It is, in fact, possible to extract a theory of science out of Ibn Khaldun's philosophy, and his views can in many respects be compared to those of the modern philosophy of science and sociology.(2) All agree that science partly depends on factors that lie in social and psychological circumstances, outside the scientific activity itself. Another shared approach is the regard of the sciences as being handed down from society to society through time, place, and language barriers, in what one could call a heritage continuum. George Sarton, for example, the father of the history of science, uses a tree metaphor to describe today's blossoming sciences and their roots in antiquity.(3)

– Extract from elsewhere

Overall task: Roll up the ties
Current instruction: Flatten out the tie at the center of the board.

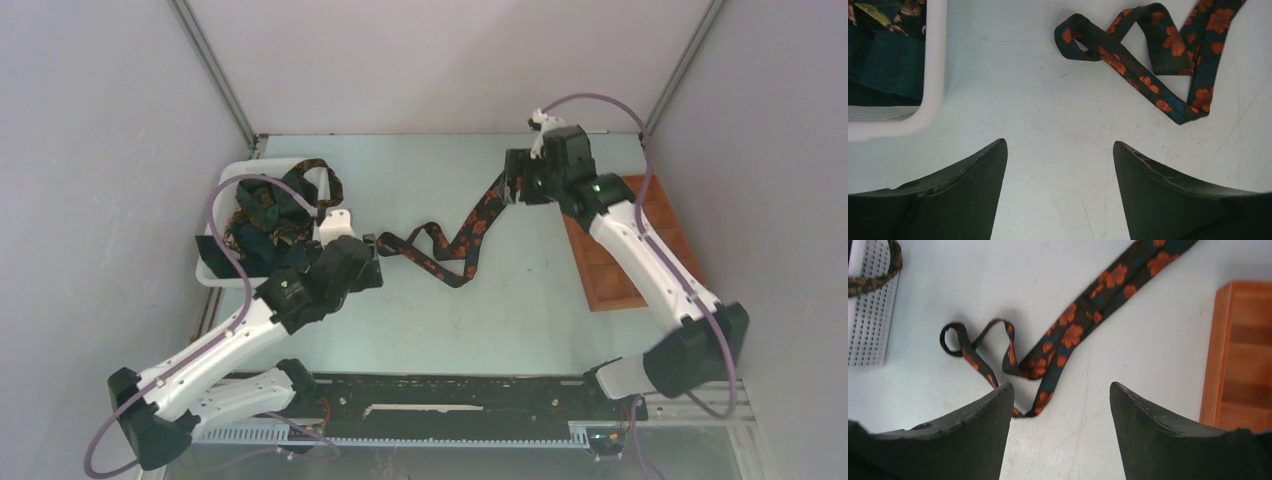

Yet, the harmony between Ibn Khaldun and modern theoreticians is deceptive. The fourteenth century Muslims and Arabs use the word ilm, which cannot precisely be translated into ,,science" or ,,Wissenschaft," just like Greek ,,episteme" and Latin ,,scientia" are not synonymous with other concepts of science. The translation problem represents the differences in culture and development. which hide behind the concepts. Sarton's ,,tree of knowledge," too, cannot account for a general definition of science: ‘ilm, for example, here must be seen as both the blossom of the Islamic tree, and as the trunk of the European tree. The tree metaphor in general is a good model to explain the twentieth century blossoms, but it has little flexibility to answer how the blossoms of one tree can turn into roots and trunks of other trees.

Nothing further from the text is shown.